(The data begins)

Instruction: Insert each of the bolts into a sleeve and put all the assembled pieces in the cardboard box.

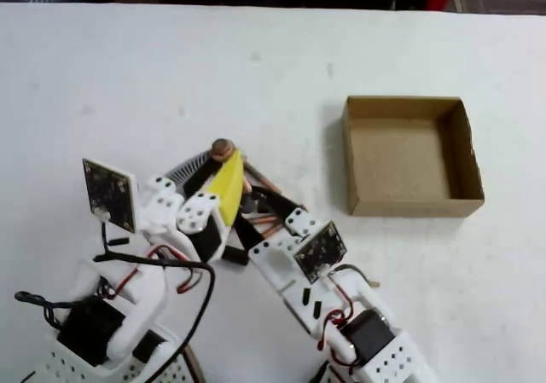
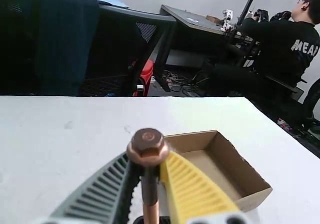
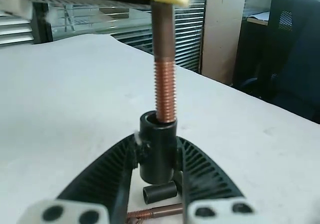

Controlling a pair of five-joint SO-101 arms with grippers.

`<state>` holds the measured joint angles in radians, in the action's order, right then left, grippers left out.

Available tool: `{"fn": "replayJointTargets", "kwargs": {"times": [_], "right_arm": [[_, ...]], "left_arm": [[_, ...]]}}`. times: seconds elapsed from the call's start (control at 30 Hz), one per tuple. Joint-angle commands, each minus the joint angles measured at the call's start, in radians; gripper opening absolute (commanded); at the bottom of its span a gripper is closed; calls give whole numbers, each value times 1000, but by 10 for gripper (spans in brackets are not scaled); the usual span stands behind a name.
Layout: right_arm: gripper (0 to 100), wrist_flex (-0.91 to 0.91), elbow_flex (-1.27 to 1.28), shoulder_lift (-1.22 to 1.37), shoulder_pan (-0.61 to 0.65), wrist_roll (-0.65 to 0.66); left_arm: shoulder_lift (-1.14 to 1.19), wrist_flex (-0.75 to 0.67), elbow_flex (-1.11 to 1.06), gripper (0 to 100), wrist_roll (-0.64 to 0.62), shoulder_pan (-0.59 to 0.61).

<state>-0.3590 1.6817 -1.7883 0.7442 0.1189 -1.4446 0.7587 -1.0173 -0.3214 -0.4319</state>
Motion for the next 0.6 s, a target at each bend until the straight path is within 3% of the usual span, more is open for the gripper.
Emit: {"fn": "replayJointTargets", "kwargs": {"times": [0.0, 0.2, 0.57], "right_arm": [[17, -2, 9, -10, -7, -8], [17, -2, 9, -10, -7, -8], [17, -2, 9, -10, -7, -5]], "left_arm": [[-16, 17, 25, 23, 51, -15], [-16, 84, 17, 23, 60, -15], [-16, 84, -92, 23, 57, -16]]}}
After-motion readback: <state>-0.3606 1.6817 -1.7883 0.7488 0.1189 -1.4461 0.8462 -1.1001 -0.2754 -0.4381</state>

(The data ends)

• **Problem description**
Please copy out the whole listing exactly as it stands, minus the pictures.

• **Expected answer**
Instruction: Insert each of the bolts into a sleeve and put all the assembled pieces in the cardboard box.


Controlling a pair of five-joint SO-101 arms with grippers.

`<state>` holds the measured joint angles in radians, in the action's order, right then left, grippers left out.

Available tool: `{"fn": "replayJointTargets", "kwargs": {"times": [_], "right_arm": [[_, ...]], "left_arm": [[_, ...]]}}`. times: seconds elapsed from the call's start (control at 30 Hz), one per tuple. Joint-angle commands, each minus the joint angles measured at the call's start, in radians; gripper opening absolute (commanded); at the bottom of its span a gripper is closed; calls give whole numbers, each value times 1000, but by 10 for gripper (spans in brackets are not scaled); the usual span stands behind a name.
Layout: right_arm: gripper (0 to 100), wrist_flex (-0.91 to 0.91), elbow_flex (-1.27 to 1.28), shoulder_lift (-1.22 to 1.37), shoulder_pan (-0.61 to 0.65), wrist_roll (-0.65 to 0.66); left_arm: shoulder_lift (-1.14 to 1.19), wrist_flex (-0.75 to 0.67), elbow_flex (-1.11 to 1.06), gripper (0 to 100), wrist_roll (-0.64 to 0.62), shoulder_pan (-0.59 to 0.61).

<state>-0.3590 1.6817 -1.7883 0.7442 0.1189 -1.4446 0.7587 -1.0173 -0.3214 -0.4319</state>
Motion for the next 0.6 s, a target at each bend until the straight path is within 3% of the usual span, more is open for the gripper.
Emit: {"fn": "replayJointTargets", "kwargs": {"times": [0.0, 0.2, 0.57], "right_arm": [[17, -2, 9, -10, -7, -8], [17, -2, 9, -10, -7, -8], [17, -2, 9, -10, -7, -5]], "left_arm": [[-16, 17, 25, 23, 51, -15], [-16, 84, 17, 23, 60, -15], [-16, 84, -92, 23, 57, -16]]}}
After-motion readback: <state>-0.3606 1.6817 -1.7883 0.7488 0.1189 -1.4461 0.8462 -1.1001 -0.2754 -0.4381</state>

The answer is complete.